WHAT IS EXPECTED
Print the data below verbatim, minus images.

++++ RECORDED DATA ++++

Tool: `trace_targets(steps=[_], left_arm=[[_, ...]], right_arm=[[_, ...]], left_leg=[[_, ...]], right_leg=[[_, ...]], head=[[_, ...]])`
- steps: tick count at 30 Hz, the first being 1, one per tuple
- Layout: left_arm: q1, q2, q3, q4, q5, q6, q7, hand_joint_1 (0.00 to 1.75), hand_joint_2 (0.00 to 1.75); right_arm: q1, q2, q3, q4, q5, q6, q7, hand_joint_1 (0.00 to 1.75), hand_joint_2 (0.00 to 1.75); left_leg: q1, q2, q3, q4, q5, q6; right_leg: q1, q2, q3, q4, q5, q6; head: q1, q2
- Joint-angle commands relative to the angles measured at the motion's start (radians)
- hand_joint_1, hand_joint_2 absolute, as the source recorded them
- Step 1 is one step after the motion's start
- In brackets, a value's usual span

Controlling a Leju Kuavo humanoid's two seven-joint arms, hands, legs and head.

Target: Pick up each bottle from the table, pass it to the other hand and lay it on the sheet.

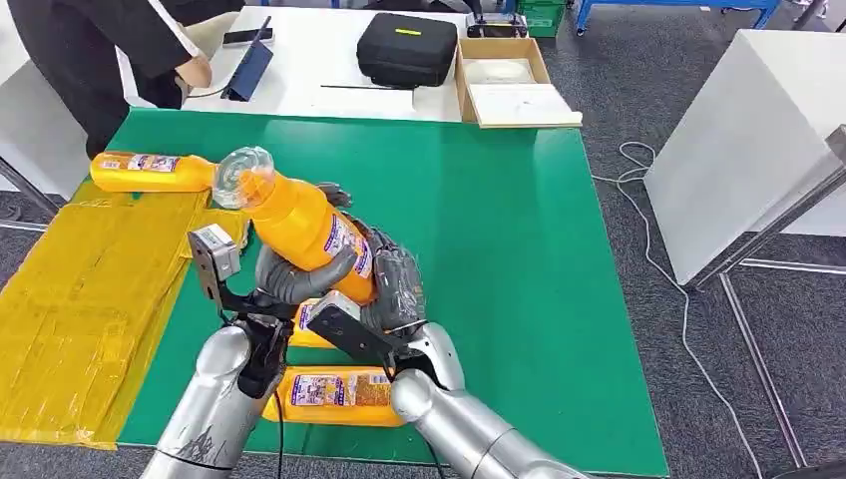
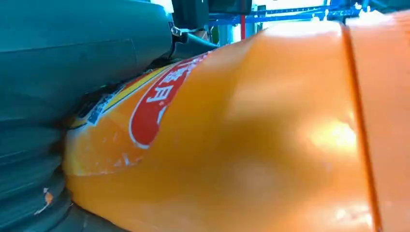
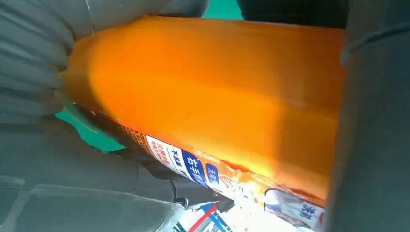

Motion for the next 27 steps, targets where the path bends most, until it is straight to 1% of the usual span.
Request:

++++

OUTPUT FOR THIS TASK
Tool: `trace_targets(steps=[_], left_arm=[[_, ...]], right_arm=[[_, ...]], left_leg=[[_, ...]], right_leg=[[_, ...]], head=[[_, ...]])`
- steps: tick count at 30 Hz, the first being 1, one per tuple
- Layout: left_arm: q1, q2, q3, q4, q5, q6, q7, hand_joint_1 (0.00 to 1.75), hand_joint_2 (0.00 to 1.75); right_arm: q1, q2, q3, q4, q5, q6, q7, hand_joint_1 (0.00 to 1.75), hand_joint_2 (0.00 to 1.75); left_leg: q1, q2, q3, q4, q5, q6; right_leg: q1, q2, q3, q4, q5, q6; head: q1, q2
- Joint-angle commands relative to the angles measured at the motion's start (radians)
- hand_joint_1, hand_joint_2 absolute, as the source recorded them
- Step 1 is one step after the motion's start
- In brackets, a value's usual span

Controlling a Leju Kuavo humanoid's two seven-joint arms, hands, legs and head.

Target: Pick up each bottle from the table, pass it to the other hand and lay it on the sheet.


Motion for the next 27 steps, targets where the path bends most, until it is straight to 1% of the usual span.
Request:

The exercise is done, and nothing more is needed.